# If I was going to purchase an X-Trail, what are the major problems/concerns?



## Canadian Bear (Aug 22, 2007)

I have been looking at a 2005 Nissan X-Trail SE. The X-Trial has 90,000 km, and she is mint shape. I test drove her, and put about 50 km city/highway driving. Honestly, the X-Trail is a great fit. She has a stiff ride, and handles awesome. 

I currently drive a 2002 Mazda Protege ES-GT 5spd. When I test drove the X-Trail, I was catching myself wanting to down-shift even though the X-Trail is automatic. It seemed that there was very little difference between both vehicles, as far as handling and comfort. Needless to say, I am sold on the X-Trail. As much as I love my Protege, I would take an X-Trail as soon as I could.

Now, just like the title states, are there are any major problems/concerns with the X-Trail? I have read many bad reviews about the diesel engines in these, and luckily they aren't available in Canada. On the other hand, I have read many great reviews and even a few that complained about vibrations/rattles in the cab while idling. I read these at "car survey dot org". To be honest, I didn't hear or feel any vibrations or rattles and the X-trail has 90,000 km (b/w 50,000 & 60,000 miles). I even had this X-Trail doing 120 km/h and all was well. 
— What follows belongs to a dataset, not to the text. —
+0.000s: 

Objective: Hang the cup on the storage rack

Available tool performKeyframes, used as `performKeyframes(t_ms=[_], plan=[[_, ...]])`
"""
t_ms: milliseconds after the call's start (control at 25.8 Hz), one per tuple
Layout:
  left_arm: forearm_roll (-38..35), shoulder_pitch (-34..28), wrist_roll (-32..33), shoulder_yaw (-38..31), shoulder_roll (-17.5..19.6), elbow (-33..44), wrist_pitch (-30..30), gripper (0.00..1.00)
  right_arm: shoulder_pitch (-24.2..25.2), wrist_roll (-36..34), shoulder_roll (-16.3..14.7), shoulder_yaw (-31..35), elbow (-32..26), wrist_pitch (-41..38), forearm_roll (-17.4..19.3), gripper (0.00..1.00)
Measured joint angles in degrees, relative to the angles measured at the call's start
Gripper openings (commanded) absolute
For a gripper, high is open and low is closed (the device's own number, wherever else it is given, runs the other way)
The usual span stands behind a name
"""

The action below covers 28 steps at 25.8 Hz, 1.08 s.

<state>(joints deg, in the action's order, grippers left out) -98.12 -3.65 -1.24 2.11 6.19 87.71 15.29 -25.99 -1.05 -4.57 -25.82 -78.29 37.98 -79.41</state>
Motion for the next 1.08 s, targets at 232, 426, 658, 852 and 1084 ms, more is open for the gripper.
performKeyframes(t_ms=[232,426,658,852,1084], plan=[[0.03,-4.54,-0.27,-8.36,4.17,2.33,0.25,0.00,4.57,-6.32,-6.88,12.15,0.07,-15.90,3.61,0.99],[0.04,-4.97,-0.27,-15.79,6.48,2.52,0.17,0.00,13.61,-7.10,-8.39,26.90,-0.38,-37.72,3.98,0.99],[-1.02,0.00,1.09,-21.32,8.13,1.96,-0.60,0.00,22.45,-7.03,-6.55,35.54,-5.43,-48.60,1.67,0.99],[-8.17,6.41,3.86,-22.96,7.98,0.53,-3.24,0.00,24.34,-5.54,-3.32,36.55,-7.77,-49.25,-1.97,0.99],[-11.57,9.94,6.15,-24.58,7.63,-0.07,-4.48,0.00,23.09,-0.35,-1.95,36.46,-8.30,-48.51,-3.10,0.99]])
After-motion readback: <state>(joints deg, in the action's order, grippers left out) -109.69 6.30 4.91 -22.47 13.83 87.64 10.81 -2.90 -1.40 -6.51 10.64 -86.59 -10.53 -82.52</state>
Any comments (good or bad) will be appreciated.


----------



## Richmond (Apr 20, 2005)

Some common issues with the 2005 X-trails are:
- rust on the driver side rear fender (see thread on forum)
- rough idle/stall on warm start (i.e., vehicle at normal operating temperature, park, and start motor again after 10 to 20 minutes)
- starter not engaging properly resulting in starter grinding but not turning engine over - intermittent issue (see thread on forum)


----------



## newxtrailforme (Feb 12, 2005)

Just curious, but how much $$$ are they asking for the x-trail? My lease is almost up, and I'm wondering if a $16k buy out is worth it for an '05 with 90,000 km on it.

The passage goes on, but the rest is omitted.